Task
A word-for-word copy of the following listing is needed. Leave out its images.

Supplied information
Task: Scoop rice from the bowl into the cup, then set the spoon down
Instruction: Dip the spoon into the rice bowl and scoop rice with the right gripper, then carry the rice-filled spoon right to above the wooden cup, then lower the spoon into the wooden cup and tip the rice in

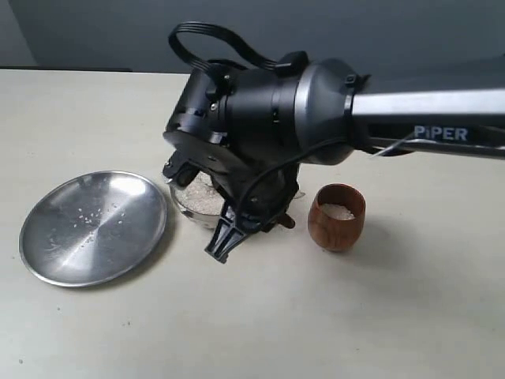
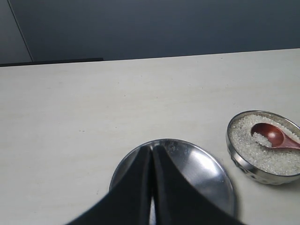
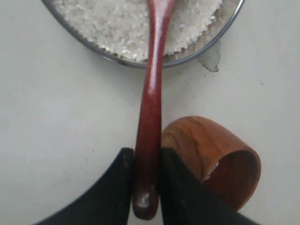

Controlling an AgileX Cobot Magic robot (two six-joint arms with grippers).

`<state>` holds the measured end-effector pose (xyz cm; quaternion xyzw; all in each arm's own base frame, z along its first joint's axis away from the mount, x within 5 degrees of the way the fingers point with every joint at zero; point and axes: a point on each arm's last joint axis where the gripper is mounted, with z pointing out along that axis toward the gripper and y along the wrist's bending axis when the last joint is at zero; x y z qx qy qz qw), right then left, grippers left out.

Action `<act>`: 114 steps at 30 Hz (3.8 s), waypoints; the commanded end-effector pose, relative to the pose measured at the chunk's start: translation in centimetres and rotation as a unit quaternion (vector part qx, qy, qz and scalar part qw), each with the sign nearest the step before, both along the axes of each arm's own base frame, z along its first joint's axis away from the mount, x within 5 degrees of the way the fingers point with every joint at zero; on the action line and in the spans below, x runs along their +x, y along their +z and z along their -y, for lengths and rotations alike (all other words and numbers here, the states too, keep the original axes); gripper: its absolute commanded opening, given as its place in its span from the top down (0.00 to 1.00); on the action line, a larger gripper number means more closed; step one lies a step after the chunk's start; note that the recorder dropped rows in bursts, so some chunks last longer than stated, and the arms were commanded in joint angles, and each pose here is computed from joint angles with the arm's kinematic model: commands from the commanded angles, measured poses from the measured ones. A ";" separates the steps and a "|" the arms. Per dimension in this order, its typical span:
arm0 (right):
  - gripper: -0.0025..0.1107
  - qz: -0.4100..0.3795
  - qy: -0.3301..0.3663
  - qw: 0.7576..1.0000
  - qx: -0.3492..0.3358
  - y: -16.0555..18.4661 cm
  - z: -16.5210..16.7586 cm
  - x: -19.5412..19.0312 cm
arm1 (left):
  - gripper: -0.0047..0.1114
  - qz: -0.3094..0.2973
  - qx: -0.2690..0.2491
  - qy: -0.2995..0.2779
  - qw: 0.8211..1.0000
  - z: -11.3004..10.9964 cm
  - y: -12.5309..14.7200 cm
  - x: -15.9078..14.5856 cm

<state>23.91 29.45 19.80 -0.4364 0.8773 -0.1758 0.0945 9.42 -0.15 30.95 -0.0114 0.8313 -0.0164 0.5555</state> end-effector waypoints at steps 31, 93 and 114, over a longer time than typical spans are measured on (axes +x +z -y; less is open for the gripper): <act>0.98 -0.006 -0.104 0.982 0.158 4.9 1.6 0.4 | 0.96 0.003 -0.003 -0.004 1.000 0.1 0.2 0.1; 0.98 -0.024 -0.075 0.996 -0.039 4.3 16.8 -3.0 | 0.96 0.003 -0.003 -0.004 1.000 0.1 0.2 0.1; 0.98 0.006 0.024 0.993 -0.119 3.0 14.2 -3.1 | 0.96 0.003 -0.003 -0.004 1.000 0.1 0.2 0.1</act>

Written answer
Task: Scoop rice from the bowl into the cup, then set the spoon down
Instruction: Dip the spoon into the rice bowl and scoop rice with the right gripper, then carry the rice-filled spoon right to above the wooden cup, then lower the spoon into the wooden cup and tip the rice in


Controlling an AgileX Cobot Magic robot (two six-joint arms with grippers).

`<state>` holds the measured end-effector pose (xyz cm; quaternion xyzw; all in each arm's own base frame, z along its first joint's axis away from the mount, x within 5 degrees of the way the fingers point with every joint at zero; point and axes: a point on each arm's last joint axis where the gripper is mounted, with z pointing out along that axis toward the gripper and y along the wrist's bending axis when the last joint is at zero; x y z qx qy qz qw), right then left, grippers left out.

Action `<act>`: 114 steps at 30 Hz (3.8 s), waypoints; the commanded end-effector pose, relative to the pose measured at the chunk's start: translation in centimetres and rotation as a unit quaternion (vector part qx, qy, qz and scalar part qw), each with the sign nearest the step before, both along the axes of each arm's own base frame, z along its first joint's axis away from the mount, x within 5 degrees of the way the fingers point with every joint at zero; on the action line and in the spans below, x runs along their +x, y along their +z and z along their -y, for lengths and rotations alike (all other words and numbers here, the states too, keep the original axes); gripper: its absolute commanded opening, given as its place in its span from the top down (0.00 to 1.00); on the action line, a larger gripper number means more closed; step one lies a step after the chunk's start; note that the recorder dropped rows in bursts, so some chunks last longer than stated, and the arms were commanded in joint angles, and each pose here is computed from joint angles with the arm's kinematic model: commands from the commanded angles, measured poses from the measured ones. A ";" separates the steps and a "|" the arms. Per dimension in this order, its typical span:
arm0 (right):
  - gripper: -0.0025..0.1107
  - qz: -0.4100..0.3795
  - qy: -0.3301..0.3663
  - qw: 0.7576..1.0000
  - qx: -0.3492..0.3358
  - y: -16.0555..18.4661 cm
  - z: -16.5210..16.7586 cm
  - x: -19.5412..19.0312 cm
arm1 (left):
  - gripper: -0.0047..0.1114
  - qz: -0.3094..0.2973
  - qx: -0.2690..0.2491
  - qy: -0.2995..0.2779
  - qw: 0.8211..1.0000
  - z: -11.3004..10.9964 cm
  - y: -12.5309..14.7200 cm
  - x: -15.9078..14.5856 cm

<state>23.91 29.45 19.80 -0.4364 0.8773 -0.1758 0.0945 9.42 -0.15 30.95 -0.0114 0.8313 -0.0164 0.5555</state> end-effector waypoints at steps 31, 93 and 114, over a longer time than typical spans are measured on (axes +x +z -y; less is open for the gripper): <act>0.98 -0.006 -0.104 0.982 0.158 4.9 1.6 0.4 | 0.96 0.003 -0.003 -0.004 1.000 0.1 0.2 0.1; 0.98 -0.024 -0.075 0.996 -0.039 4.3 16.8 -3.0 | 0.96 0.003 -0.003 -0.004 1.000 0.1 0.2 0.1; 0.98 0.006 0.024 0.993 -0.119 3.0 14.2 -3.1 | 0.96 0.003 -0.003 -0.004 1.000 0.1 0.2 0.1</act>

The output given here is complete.